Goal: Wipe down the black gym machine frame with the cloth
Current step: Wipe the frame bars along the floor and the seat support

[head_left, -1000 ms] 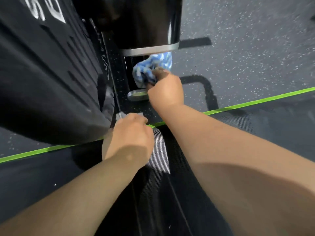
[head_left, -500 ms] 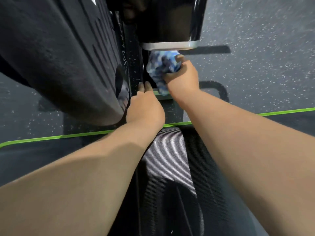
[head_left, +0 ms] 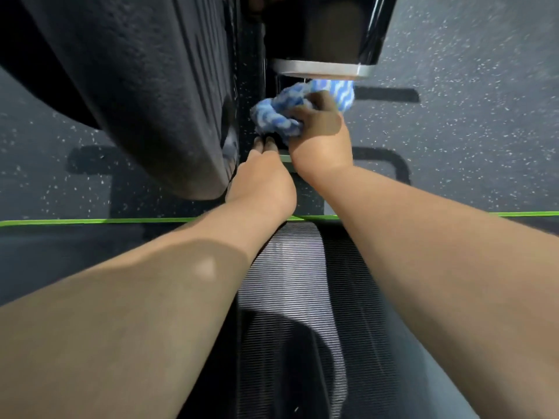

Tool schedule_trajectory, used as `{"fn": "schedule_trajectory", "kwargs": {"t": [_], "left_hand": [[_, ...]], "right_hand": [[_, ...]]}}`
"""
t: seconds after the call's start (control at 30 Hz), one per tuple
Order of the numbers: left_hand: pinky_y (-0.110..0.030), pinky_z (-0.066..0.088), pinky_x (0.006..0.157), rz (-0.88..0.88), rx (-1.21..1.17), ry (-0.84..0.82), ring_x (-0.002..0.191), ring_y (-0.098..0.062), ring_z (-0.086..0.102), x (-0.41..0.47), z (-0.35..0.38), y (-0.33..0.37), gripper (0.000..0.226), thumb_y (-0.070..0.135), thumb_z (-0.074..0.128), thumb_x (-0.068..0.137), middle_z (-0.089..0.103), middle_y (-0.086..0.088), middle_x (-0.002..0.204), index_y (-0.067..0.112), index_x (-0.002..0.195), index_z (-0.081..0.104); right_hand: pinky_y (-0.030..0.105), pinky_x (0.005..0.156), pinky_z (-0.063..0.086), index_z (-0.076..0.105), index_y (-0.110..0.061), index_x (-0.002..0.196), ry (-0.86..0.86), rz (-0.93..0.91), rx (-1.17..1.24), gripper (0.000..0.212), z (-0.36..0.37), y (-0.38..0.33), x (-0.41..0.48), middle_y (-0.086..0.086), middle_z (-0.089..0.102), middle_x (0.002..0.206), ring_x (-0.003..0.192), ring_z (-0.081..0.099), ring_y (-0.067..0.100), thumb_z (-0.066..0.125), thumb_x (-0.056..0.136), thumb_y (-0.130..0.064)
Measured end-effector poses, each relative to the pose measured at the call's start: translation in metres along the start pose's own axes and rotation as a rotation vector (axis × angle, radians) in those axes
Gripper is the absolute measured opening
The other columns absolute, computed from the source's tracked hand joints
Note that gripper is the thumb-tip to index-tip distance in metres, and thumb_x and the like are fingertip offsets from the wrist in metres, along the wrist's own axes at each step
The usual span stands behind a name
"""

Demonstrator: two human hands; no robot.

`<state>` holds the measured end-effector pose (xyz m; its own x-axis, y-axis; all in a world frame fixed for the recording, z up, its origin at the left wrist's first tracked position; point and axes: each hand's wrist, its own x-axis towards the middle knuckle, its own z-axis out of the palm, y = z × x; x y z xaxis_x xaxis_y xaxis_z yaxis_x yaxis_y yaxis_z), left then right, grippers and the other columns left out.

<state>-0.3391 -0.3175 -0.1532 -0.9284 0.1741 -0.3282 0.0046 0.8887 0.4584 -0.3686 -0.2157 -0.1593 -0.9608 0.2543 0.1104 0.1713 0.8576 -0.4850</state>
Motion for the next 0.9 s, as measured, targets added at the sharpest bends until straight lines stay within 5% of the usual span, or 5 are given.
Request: {"fn": "schedule_trajectory", "kwargs": {"t": [0.27,0.53,0.7,0.8,0.9], "left_hand": [[-0.040,0.032,0.107,0.005,0.024,0.027,0.137,-0.031,0.033,-0.005,0.001,0.000,0.062,0.005,0.037,0.095,0.021,-0.007,0.157,0.016,0.153,0.018],[-0.039,0.040,0.093,-0.017,-0.008,0.012,0.122,-0.034,0.046,-0.015,-0.009,0.001,0.037,0.002,0.039,0.093,0.050,-0.017,0.132,0.002,0.129,0.047],[-0.038,0.041,0.084,-0.072,-0.037,0.002,0.116,-0.036,0.050,-0.015,-0.013,0.001,0.025,0.002,0.043,0.091,0.054,-0.021,0.124,-0.002,0.114,0.052],[-0.035,0.040,0.081,-0.059,-0.004,-0.032,0.117,-0.035,0.051,-0.019,-0.013,0.002,0.026,0.002,0.043,0.092,0.056,-0.019,0.124,-0.001,0.115,0.055],[-0.034,0.038,0.072,-0.095,-0.054,0.003,0.110,-0.035,0.055,-0.019,-0.012,0.001,0.026,0.004,0.045,0.090,0.059,-0.018,0.116,-0.002,0.111,0.058]], "right_hand": [[0.020,0.066,0.041,0.053,-0.021,0.078,0.102,0.008,0.310,0.019,-0.023,-0.004,0.015,0.009,0.055,0.091,0.088,0.064,0.023,0.048,0.091,-0.008],[0.018,0.083,0.036,0.067,-0.027,0.104,-0.119,-0.062,0.037,0.032,0.000,0.007,0.000,0.003,0.051,0.117,0.105,0.047,0.019,0.051,0.085,-0.007],[0.034,0.112,0.028,0.041,-0.025,0.144,-0.350,-0.299,-0.262,0.049,0.006,-0.014,0.025,-0.001,0.033,0.154,0.141,0.028,0.023,0.037,0.095,-0.022],[0.031,0.097,0.038,0.069,-0.019,0.099,-0.306,-0.319,-0.155,0.044,-0.004,0.002,-0.015,-0.002,0.062,0.124,0.118,0.046,0.026,0.031,0.077,-0.025],[0.033,0.065,0.033,0.045,-0.020,0.055,-0.124,-0.151,-0.001,0.021,-0.022,0.026,-0.042,-0.005,0.052,0.067,0.079,0.042,0.025,0.045,0.075,-0.014]]}}
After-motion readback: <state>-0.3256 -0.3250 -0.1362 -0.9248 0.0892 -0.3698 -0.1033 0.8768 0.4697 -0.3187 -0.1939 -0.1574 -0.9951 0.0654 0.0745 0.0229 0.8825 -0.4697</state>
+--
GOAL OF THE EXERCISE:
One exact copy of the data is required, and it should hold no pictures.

TASK RESULT:
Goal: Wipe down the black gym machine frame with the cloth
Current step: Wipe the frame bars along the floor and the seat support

[head_left, -1000 ms] 
[head_left, -500 ms] 
[head_left, +0 ms] 

Tool schedule_trajectory, used as `{"fn": "schedule_trajectory", "kwargs": {"t": [_], "left_hand": [[_, ...]], "right_hand": [[_, ...]]}}`
"""
t: seconds after the call's start (control at 30 Hz), one per tuple
Order of the numbers: left_hand: pinky_y (-0.110..0.030), pinky_z (-0.066..0.088), pinky_x (0.006..0.157), rz (-0.88..0.88), rx (-1.21..1.17), ry (-0.84..0.82), ring_x (-0.002..0.191), ring_y (-0.098..0.062), ring_z (-0.086..0.102), x (-0.41..0.47), z (-0.35..0.38), y (-0.33..0.37), gripper (0.000..0.226), thumb_y (-0.070..0.135), thumb_z (-0.074..0.128), thumb_x (-0.068..0.137), middle_z (-0.089..0.103), middle_y (-0.086..0.088), middle_x (-0.002..0.204), index_y (-0.067..0.112), index_x (-0.002..0.195), index_z (-0.081..0.104); right_hand: pinky_y (-0.030..0.105), pinky_x (0.005..0.156), pinky_z (-0.063..0.086), index_z (-0.076..0.105), index_y (-0.110..0.061), index_x (-0.002..0.196), ry (-0.86..0.86), rz (-0.93..0.91), rx (-1.17..1.24), gripper (0.000..0.212), z (-0.36..0.37), y (-0.38..0.33), x (-0.41..0.48), middle_y (-0.086..0.086), middle_z (-0.089..0.102), middle_x (0.002..0.206), ring_x (-0.003..0.192), ring_z (-0.081..0.099), ring_y (-0.067..0.100), thumb_z (-0.066..0.125), thumb_x (-0.056..0.136), thumb_y (-0.130..0.064)
Measured end-effector poses, each relative to the pose measured at the call's start: translation in metres along the start pose's own axes and rotation as a rotation vector (axis × angle, radians) in those axes
Gripper is the absolute measured opening
The other columns absolute, computed from the source's tracked hand joints
Note that gripper is the thumb-tip to index-tip distance in metres, and thumb_x and the like are fingertip offsets from the wrist in metres, along the wrist's own axes at each step
The usual span stands behind a name
"""

Demonstrator: two human hands; no robot.

`<state>` holds the measured end-effector pose (xyz m; its own x-axis, y-axis; all in a world frame fixed for the recording, z up, its origin at the left wrist's first tracked position; point and axes: each hand's wrist, its own x-axis towards the middle knuckle, its own z-axis out of the palm, y = z × x; x y z xaxis_x xaxis_y xaxis_z yaxis_x yaxis_y yaxis_z), left then right, grippers and the other columns left out.

<state>-0.3391 -0.3175 -0.1532 -0.9284 0.1741 -0.3282 0.0046 0.8887 0.4584 -0.3686 -0.2157 -0.1593 -0.9608 0.2543 0.1104 0.1713 0.8576 -0.4850</state>
Motion for the next 0.9 s, as measured, targets added at the sharpest bends until straight lines stay within 5% of the usual span, or 5 are given.
Request: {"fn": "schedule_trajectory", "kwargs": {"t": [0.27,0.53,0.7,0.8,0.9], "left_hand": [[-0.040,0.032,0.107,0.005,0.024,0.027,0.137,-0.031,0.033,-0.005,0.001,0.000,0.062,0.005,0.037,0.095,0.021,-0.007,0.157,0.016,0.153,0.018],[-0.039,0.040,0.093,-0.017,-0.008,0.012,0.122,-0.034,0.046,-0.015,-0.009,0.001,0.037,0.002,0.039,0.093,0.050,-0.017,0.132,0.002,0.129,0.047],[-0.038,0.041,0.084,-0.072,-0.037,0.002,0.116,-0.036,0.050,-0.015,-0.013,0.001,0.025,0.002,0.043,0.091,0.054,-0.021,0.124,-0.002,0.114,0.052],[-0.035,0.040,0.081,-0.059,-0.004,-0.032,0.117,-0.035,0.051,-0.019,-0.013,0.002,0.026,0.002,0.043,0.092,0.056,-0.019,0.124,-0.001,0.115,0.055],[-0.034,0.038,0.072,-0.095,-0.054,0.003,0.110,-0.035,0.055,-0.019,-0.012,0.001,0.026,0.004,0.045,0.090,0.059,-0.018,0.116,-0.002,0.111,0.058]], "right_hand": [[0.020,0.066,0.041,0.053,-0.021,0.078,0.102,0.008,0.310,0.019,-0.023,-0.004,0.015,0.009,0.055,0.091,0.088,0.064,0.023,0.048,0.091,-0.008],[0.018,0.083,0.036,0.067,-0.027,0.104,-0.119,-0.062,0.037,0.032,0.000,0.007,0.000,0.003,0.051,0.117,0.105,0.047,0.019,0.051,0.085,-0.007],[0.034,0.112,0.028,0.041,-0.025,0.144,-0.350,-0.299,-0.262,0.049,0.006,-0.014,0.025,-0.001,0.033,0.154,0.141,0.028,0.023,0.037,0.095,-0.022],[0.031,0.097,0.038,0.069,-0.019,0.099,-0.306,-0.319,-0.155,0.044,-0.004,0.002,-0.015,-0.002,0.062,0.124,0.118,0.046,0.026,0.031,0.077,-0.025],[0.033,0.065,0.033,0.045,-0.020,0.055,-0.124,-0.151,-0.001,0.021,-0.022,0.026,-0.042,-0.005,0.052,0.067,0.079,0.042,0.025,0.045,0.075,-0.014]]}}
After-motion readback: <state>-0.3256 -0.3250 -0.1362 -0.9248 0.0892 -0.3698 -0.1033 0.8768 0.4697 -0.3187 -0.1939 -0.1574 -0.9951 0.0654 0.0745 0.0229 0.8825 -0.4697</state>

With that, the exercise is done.